Exercise details →
Return the whole listing exactly, omitting the pictures.
::: The data :::
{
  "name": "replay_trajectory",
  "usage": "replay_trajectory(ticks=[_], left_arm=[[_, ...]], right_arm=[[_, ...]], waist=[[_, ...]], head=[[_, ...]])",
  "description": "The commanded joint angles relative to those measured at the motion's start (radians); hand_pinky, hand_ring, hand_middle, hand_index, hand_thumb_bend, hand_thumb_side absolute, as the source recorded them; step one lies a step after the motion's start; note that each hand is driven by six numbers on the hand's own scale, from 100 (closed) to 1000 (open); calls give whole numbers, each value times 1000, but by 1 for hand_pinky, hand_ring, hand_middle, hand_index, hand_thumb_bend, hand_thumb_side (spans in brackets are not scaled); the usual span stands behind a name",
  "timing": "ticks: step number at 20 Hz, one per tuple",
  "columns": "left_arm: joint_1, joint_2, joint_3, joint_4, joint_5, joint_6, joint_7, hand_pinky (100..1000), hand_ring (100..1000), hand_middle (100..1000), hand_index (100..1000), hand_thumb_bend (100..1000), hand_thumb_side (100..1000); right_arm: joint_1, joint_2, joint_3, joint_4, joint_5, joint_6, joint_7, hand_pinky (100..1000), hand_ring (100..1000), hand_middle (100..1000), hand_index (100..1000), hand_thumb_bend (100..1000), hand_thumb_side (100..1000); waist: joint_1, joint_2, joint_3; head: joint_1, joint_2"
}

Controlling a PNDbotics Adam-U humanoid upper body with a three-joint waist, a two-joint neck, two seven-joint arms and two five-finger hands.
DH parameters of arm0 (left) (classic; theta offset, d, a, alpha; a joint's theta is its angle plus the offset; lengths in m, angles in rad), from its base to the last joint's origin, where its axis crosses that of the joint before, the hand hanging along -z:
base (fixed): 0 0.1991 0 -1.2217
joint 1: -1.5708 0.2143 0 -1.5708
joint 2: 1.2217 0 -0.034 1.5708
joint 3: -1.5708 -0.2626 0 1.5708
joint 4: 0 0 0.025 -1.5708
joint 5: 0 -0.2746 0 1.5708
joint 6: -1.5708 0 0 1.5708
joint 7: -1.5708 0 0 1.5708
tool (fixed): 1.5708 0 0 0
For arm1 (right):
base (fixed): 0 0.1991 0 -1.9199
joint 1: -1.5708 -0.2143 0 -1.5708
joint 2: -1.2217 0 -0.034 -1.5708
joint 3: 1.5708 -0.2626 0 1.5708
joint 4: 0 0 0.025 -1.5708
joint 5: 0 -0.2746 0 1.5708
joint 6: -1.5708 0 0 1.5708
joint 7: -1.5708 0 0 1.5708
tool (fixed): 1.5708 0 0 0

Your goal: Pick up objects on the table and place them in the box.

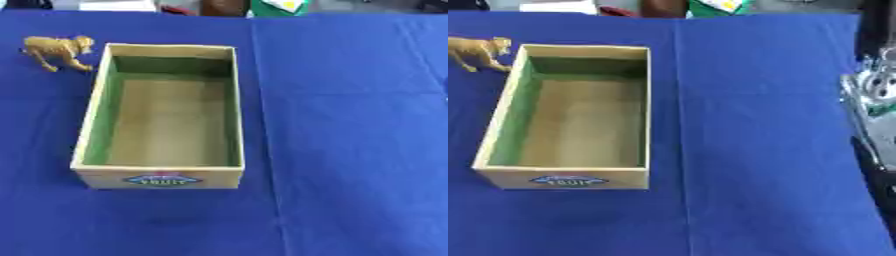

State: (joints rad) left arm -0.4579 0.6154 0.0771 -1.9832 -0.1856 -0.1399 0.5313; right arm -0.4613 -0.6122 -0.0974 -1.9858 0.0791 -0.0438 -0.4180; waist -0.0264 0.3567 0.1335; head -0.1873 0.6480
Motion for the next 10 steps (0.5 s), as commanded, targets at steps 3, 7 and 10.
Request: replay_trajectory(ticks=[3, 7, 10], left_arm=[[-15, 55, 19, -17, -68, 33, -13, 639, 795, 795, 896, 228, 934], [-28, 75, 11, -17, -116, 59, -34, 643, 798, 799, 898, 221, 936], [-26, 82, 6, -16, -142, 76, -58, 645, 801, 802, 901, 213, 933]], right_arm=[[-4, -37, -4, -14, 11, 5, 11, 857, 810, 927, 952, 100, 1000], [0, -36, -4, -14, 12, 8, 15, 857, 809, 927, 952, 100, 1000], [1, -32, -5, -14, 12, 10, 19, 857, 810, 927, 952, 100, 1000]], waist=[[5, -28, 3], [7, -36, 4], [10, -47, 3]], head=[[-15, -1], [-22, 16], [-12, 26]])
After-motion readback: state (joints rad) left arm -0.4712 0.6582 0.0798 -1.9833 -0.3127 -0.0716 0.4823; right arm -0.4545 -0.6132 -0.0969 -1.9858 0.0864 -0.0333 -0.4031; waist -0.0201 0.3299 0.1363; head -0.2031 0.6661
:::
Answer box →
{
  "name": "replay_trajectory",
  "usage": "replay_trajectory(ticks=[_], left_arm=[[_, ...]], right_arm=[[_, ...]], waist=[[_, ...]], head=[[_, ...]])",
  "description": "The commanded joint angles relative to those measured at the motion's start (radians); hand_pinky, hand_ring, hand_middle, hand_index, hand_thumb_bend, hand_thumb_side absolute, as the source recorded them; step one lies a step after the motion's start; note that each hand is driven by six numbers on the hand's own scale, from 100 (closed) to 1000 (open); calls give whole numbers, each value times 1000, but by 1 for hand_pinky, hand_ring, hand_middle, hand_index, hand_thumb_bend, hand_thumb_side (spans in brackets are not scaled); the usual span stands behind a name",
  "timing": "ticks: step number at 20 Hz, one per tuple",
  "columns": "left_arm: joint_1, joint_2, joint_3, joint_4, joint_5, joint_6, joint_7, hand_pinky (100..1000), hand_ring (100..1000), hand_middle (100..1000), hand_index (100..1000), hand_thumb_bend (100..1000), hand_thumb_side (100..1000); right_arm: joint_1, joint_2, joint_3, joint_4, joint_5, joint_6, joint_7, hand_pinky (100..1000), hand_ring (100..1000), hand_middle (100..1000), hand_index (100..1000), hand_thumb_bend (100..1000), hand_thumb_side (100..1000); waist: joint_1, joint_2, joint_3; head: joint_1, joint_2"
}

Controlling a PNDbotics Adam-U humanoid upper body with a three-joint waist, a two-joint neck, two seven-joint arms and two five-finger hands.
DH parameters of arm0 (left) (classic; theta offset, d, a, alpha; a joint's theta is its angle plus the offset; lengths in m, angles in rad), from its base to the last joint's origin, where its axis crosses that of the joint before, the hand hanging along -z:
base (fixed): 0 0.1991 0 -1.2217
joint 1: -1.5708 0.2143 0 -1.5708
joint 2: 1.2217 0 -0.034 1.5708
joint 3: -1.5708 -0.2626 0 1.5708
joint 4: 0 0 0.025 -1.5708
joint 5: 0 -0.2746 0 1.5708
joint 6: -1.5708 0 0 1.5708
joint 7: -1.5708 0 0 1.5708
tool (fixed): 1.5708 0 0 0
For arm1 (right):
base (fixed): 0 0.1991 0 -1.9199
joint 1: -1.5708 -0.2143 0 -1.5708
joint 2: -1.2217 0 -0.034 -1.5708
joint 3: 1.5708 -0.2626 0 1.5708
joint 4: 0 0 0.025 -1.5708
joint 5: 0 -0.2746 0 1.5708
joint 6: -1.5708 0 0 1.5708
joint 7: -1.5708 0 0 1.5708
tool (fixed): 1.5708 0 0 0

Your goal: Pick up objects on the table and place them in the box.


State: (joints rad) left arm -0.4579 0.6154 0.0771 -1.9832 -0.1856 -0.1399 0.5313; right arm -0.4613 -0.6122 -0.0974 -1.9858 0.0791 -0.0438 -0.4180; waist -0.0264 0.3567 0.1335; head -0.1873 0.6480
Motion for the next 10 steps (0.5 s), as commanded, targets at steps 3, 7 and 10.
Request: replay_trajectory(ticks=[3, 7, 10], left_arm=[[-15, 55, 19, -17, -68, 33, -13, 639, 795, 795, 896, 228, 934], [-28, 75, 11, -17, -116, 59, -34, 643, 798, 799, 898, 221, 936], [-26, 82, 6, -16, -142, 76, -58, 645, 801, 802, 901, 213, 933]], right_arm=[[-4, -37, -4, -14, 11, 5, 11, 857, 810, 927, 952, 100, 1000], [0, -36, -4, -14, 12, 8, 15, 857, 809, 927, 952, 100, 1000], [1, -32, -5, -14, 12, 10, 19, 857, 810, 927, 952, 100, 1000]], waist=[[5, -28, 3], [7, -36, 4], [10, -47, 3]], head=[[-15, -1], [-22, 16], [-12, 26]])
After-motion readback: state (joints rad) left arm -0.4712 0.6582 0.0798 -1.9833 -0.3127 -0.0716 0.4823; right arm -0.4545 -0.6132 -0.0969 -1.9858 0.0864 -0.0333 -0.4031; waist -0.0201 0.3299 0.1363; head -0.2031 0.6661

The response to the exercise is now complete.